History

United States
- Name: USS Hiwassee
- Namesake: Hiwassee River in North Carolina
- Ordered: as T1-M-A2 tanker hull
- Laid down: date unknown
- Launched: 30 August 1944
- Acquired: 17 October 1944
- Commissioned: 24 October 1944
- Decommissioned: 20 February 1946
- In service: to U.S. Army, 20 February 1946
- Out of service: 22 March 1947
- Stricken: date unknown
- Fate: fate unknown

General characteristics
- Tonnage: 1,228 long tons deadweight (DWT)
- Displacement: 846 long tons (860 t) (lt); 2,270 long tons (2,310 t) (fl);
- Length: 220 ft 6 in
- Beam: 37 ft
- Draught: 17 ft
- Propulsion: Diesel direct drive, single screw, 720 hp
- Speed: 10 knots (19 km/h)
- Complement: 62
- Armament: one single 3 in (76 mm) dual purpose gun mount, two 40 mm guns, three single 20 mm gun mounts

= USS Hiwassee =

USS Hiwassee (AOG-29) was a Mettawee-class gasoline tanker acquired by the U.S. Navy for the dangerous task of transporting gasoline to warships in the fleet, and to remote Navy stations.

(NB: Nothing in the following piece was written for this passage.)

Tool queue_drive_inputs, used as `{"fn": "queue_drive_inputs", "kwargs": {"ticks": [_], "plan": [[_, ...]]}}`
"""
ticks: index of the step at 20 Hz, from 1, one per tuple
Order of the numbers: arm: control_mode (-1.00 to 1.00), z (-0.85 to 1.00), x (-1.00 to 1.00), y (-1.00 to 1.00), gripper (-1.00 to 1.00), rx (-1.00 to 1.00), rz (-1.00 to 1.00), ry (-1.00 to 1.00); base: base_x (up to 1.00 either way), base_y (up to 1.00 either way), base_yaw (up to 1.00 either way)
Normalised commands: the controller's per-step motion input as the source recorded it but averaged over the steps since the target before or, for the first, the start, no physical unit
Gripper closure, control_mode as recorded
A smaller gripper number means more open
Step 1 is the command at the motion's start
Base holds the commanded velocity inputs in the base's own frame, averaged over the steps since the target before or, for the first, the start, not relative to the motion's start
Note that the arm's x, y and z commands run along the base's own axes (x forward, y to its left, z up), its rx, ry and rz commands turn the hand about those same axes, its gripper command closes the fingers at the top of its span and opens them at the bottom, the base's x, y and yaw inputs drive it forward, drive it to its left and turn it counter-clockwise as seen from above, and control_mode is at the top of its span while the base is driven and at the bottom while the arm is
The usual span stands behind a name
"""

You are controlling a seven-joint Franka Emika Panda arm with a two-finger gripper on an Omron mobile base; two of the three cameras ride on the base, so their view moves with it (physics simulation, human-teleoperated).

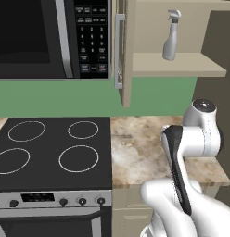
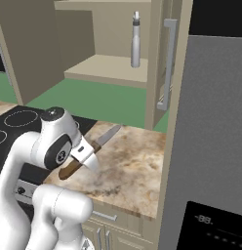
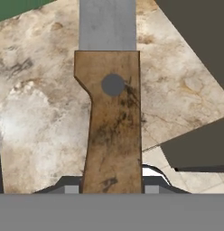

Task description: Move the cutting board and knife to the sink. Then move spray from the cabinet to the counter.

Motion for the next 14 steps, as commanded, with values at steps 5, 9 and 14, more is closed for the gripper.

Hiwassee, a motor gasoline tanker, was launched 30 August 1944 under Maritime Commission contract by East Coast Shipyard, Inc., Bayonne, New Jersey; sponsored by Miss Harriet Savage; acquired 17 October 1944 and commissioned 24 October 1944.

== World War II service ==

Following shakedown training Hiwassee sailed through the Panama Canal to join the giant U.S. Pacific Fleet for the final phases of its island campaign, carrying her precious aviation gasoline and lubricating oil.

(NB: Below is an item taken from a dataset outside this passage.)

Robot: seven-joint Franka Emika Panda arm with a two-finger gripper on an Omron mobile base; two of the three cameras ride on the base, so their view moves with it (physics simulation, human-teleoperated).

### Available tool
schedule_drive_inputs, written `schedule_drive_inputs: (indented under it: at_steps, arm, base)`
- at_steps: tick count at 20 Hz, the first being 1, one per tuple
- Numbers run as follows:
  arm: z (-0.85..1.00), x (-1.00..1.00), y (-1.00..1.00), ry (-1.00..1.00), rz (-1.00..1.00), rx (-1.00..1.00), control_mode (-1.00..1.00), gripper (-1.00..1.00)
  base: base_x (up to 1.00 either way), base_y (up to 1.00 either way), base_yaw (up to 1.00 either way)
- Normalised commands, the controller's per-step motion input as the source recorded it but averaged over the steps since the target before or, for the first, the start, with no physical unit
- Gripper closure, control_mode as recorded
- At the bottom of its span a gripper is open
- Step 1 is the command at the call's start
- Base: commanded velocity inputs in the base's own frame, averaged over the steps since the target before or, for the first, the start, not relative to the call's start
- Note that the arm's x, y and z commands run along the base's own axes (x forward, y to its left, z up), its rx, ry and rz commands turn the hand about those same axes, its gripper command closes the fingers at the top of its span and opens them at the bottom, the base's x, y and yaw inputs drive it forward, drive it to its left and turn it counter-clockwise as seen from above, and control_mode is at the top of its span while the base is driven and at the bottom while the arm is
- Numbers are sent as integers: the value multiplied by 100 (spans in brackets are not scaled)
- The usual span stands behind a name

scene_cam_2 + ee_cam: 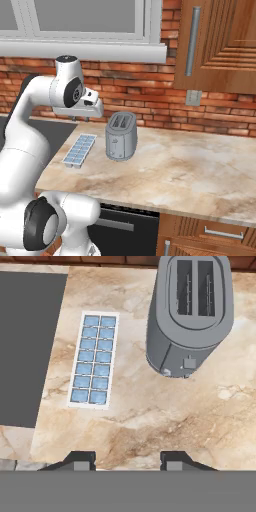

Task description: The ice cube tray has been filled with water. Take the tray and place it in the freezer to make ice. Close the freezer door after placing the tray.

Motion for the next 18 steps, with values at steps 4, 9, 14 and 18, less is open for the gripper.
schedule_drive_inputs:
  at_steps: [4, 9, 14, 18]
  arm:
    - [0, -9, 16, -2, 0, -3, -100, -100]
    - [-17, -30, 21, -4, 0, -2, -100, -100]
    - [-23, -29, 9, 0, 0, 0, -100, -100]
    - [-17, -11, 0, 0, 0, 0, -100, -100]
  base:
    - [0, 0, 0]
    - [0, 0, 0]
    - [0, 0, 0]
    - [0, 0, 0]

She arrived Ulithi 1 April 1945, the day of the landings on Okinawa, and departed 24 April for that important island. Arriving 1 May, the ship began shuttling gasoline ashore, protected from the numerous air attacks by smoke screen. She remained off Okinawa after it was secured and until decommissioning 20 February 1946.

== Assigned to the U.S. Army ==

Hiwassee was turned over to the Army at Okinawa for use there.

== Final decommissioning ==

Hiwassee was repossessed by the Navy at Subic Bay, Philippines, 25 March 1947. The tanker was subsequently sold (date unknown) to Luzon Stevedoring Co.

==Post WWII==
TONG SHUI: (Philippine firm, Panamanian registry) 1947. Wrecked on Pratas Reef 2 Oct 53, refloated 9 Oct 53 and laid up, hulked at Manila 1956.

== Military awards and honors ==

Hiwassee received one battle star for World War II service.